Soldati sovietici a Budapest, nel 1945 (Fonte: Wikimedia Commons)

Perché Ilaria Salis era a Budapest quell’11 febbraio in cui fu arrestata? Sono uscite le foto dell’attivista condotta in catene in tribunale, è uscita una lettera in cui denuncia le condizioni inumane della detenzione in Ungheria. L’accusa con cui è stata arrestata è quella di aver aggredito due neonazisti a una manifestazione. Si tratta del Giorno dell’Onore, una ricorrenza che ricorda l’assedio di Budapest del 1945, quando le forze naziste combatterono contro i sovietici dell’Armata rossa. Si tiene ogni anno dal 1997, e nonostante diversi tentativi di gruppi antifascisti di boicottarla, è ancora una cerimonia in cui una parte della popolazione ungherese si riconosce.

L’Europa e l’Olocausto – Nel momento in cui si discute dell’allargamento dell’Unione europea a Paesi come l’Ucraina, non è superfluo ricordare i fondamenti della comunità stessa. Lo stato di diritto degli Stati membri, la comunanza dei Paesi nel nome del “never more“: mai più un Olocausto, mai più un conflitto come quello della Seconda guerra mondiale. Il processo di elaborazione dei crimini commessi durante la guerra è stato però diverso da Stato a Stato: per esempio, Masha Gessen ha raccontato su Internazionale come ogni sforzo di rileggere il ruolo dei polacchi nell’Olocausto sia stato osteggiato: «I polacchi che avevano rischiato la vita per salvare gli ebrei dai tedeschi erano molto pochi mentre, al contrario, le comunità o le istituzioni dello stato prima dell’occupazione tedesca che avevano trucidato in massa gli ebrei erano molte». Gli storici che hanno condotto studi in tal senso sono stati portati in tribunale, e la stessa Gessen ha ricevuto minacce di morte per gli articoli che ha scritto.

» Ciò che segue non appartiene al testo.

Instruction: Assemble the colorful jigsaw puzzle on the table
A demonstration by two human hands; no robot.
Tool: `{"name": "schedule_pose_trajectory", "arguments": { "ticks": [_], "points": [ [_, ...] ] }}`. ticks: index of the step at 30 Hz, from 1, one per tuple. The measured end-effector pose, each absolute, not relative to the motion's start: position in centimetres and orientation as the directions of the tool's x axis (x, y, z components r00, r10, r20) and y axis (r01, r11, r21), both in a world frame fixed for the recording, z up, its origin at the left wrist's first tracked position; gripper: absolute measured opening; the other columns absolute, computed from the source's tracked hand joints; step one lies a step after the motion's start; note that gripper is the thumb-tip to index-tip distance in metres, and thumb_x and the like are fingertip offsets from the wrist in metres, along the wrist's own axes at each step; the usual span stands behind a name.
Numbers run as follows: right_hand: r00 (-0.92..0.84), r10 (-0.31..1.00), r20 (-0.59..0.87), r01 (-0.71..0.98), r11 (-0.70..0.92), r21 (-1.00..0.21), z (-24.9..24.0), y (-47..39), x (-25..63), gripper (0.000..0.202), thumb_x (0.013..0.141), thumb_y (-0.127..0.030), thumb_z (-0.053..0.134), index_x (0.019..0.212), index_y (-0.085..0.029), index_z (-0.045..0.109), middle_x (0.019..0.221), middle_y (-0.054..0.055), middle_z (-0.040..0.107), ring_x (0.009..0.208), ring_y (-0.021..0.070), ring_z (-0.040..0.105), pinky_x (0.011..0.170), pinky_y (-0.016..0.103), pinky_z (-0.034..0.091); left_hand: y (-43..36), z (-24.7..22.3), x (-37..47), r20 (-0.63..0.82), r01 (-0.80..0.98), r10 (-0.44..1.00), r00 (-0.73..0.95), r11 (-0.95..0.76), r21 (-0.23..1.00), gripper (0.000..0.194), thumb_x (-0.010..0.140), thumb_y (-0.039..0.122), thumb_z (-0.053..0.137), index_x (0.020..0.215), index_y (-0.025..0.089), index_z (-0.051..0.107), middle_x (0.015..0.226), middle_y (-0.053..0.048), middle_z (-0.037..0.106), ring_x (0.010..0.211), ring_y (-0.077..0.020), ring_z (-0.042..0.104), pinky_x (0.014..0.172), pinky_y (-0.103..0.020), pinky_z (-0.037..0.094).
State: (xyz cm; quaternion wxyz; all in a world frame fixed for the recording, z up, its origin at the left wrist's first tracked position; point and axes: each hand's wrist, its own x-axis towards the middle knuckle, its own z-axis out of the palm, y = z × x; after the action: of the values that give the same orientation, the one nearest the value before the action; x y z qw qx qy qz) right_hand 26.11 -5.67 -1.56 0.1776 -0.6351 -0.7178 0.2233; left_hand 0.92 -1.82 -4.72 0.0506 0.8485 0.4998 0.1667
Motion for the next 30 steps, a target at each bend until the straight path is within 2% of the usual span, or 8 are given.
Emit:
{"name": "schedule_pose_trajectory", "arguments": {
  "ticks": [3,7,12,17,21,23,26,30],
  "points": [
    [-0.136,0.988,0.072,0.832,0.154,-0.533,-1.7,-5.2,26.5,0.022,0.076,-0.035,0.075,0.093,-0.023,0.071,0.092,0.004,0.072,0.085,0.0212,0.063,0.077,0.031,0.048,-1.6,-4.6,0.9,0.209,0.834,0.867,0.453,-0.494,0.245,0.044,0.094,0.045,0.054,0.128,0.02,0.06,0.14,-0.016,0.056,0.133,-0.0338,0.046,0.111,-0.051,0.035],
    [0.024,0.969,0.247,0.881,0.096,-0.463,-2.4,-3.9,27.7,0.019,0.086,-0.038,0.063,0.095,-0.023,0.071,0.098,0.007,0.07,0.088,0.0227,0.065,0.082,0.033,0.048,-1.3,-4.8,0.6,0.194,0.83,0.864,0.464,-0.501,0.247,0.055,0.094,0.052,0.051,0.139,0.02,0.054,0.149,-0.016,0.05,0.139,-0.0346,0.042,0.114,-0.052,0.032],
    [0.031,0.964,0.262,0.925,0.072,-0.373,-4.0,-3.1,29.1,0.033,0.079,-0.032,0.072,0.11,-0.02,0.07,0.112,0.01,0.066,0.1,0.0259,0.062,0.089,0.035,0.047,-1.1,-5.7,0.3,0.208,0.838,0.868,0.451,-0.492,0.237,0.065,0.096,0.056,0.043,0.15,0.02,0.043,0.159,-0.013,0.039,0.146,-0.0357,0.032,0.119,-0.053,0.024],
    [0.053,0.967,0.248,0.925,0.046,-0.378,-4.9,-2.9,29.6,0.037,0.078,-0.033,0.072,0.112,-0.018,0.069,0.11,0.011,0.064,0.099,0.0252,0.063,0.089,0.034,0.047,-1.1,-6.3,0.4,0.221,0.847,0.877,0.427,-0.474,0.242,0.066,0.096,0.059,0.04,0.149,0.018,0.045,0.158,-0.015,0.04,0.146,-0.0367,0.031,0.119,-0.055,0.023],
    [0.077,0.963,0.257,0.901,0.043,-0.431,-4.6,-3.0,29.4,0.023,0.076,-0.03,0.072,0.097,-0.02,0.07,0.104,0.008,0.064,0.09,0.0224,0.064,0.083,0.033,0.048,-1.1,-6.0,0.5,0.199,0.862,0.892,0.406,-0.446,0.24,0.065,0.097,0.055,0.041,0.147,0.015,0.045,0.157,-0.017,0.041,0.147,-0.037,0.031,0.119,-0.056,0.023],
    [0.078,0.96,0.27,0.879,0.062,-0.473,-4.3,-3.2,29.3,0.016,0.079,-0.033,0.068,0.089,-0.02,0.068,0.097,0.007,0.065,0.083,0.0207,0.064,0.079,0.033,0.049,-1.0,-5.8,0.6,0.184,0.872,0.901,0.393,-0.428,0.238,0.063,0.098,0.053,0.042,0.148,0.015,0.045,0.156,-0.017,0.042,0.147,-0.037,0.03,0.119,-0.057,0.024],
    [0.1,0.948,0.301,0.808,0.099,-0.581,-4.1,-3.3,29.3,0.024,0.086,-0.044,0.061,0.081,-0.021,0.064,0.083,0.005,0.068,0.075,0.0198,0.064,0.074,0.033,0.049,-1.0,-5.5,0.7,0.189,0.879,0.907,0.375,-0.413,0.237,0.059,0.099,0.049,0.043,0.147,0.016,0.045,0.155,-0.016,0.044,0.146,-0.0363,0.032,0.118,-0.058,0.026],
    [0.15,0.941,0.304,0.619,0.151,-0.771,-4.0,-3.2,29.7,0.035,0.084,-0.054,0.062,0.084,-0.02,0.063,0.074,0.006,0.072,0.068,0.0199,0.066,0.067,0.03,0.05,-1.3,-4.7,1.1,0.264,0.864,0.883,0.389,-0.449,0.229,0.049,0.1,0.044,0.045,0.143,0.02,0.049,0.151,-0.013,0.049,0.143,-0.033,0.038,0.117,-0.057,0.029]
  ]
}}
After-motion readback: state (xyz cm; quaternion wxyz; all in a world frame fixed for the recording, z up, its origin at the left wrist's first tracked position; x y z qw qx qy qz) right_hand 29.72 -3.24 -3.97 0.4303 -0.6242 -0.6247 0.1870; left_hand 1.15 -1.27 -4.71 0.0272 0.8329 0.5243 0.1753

L’Ungheria – Da parte sua, il governo ungherese di Miklós Horthy, salito al potere nel 1919 dopo aver rovesciato il governo comunista di Béla Kun, per quanto vicino ai tedeschi e agli italiani, aveva inizialmente provato a proteggere gli ebrei ungheresi: erano quasi un milione, a fronte di 14 milioni di abitanti. Nel 1944 i tedeschi occuparono ufficialmente l’Ungheria, e iniziarono le deportazioni: in quell’estate 434mila ebrei vennero caricati su 147 treni, la maggior parte con destinazione Auschwitz. È questo il contesto in cui Horthy, che stava cercando un armistizio con gli inglesi, venne arrestato e sostituito da Miklós Kállay, una figura contyrollata dai tedeschi. Sono proprio le truppe tedesco-ungheresi che forzarono la deportazione degli ebrei quelle che vengono ricordate ogni 11 febbraio, ammirate come l’unico baluardo contro l’avanzata sovietica.

L’Ucraina – Sull’altro versante, il Paese che sta cercando di entrare nell’Unione europea, osteggiato dalla stessa Ungheria, deve risolvere al suo interno un conflitto non troppo dissimile. A luglio 2022 l’ambasciatore ucraino in Germania ha rilasciato un’intervista in cui affermava che «Stepan Bandera non era antisemita e non è stato un assassino di massa di ebrei e polacchi». Bandera è una figura scomoda nella memoria ucraina. Membro dell’Oun, Organizzazione dei Nazionalisti Ucraini, era nato in una terra contesa tra polacchi e russi, che si spartivano i resti dell’impero austro-ungarico. Si racconta che fin da bambino si addestrasse a resistere alla tortura da parte delle autorità polacche. Nell’Oun fece velocemente carriera: collaborò con i nazisti ed è ritenuto responsabile morale del massacro di migliaia di ebrei. Nel 2010 era stato insignito del titolo di Eroe dell’Ucraina: nel 2019 un tentativo di premiarlo di nuovo era stato respinto, ma nel 2022 il suo nome ha riempito di nuovo le strade dell’Ucraina. Non solo gli sono state intitolate delle vie nelle zone in cui l’esercito ucraino ha respinto le forze russe, ma lo stesso Parlamento ha citato una sua frase: «La vittoria completa arriverà quando l’impero russo cesserà di esistere». Frase che è stata ripresa dal quotidiano israeliano Haaretz: il ricordo di Bandera è un’offesa per lo Stato ebraico, a cui il presidente ucraino Volodymir Zelensky ha mostrato supporto fin dall’inizio del conflitto in Medio Oriente nell’ottobre del 2023.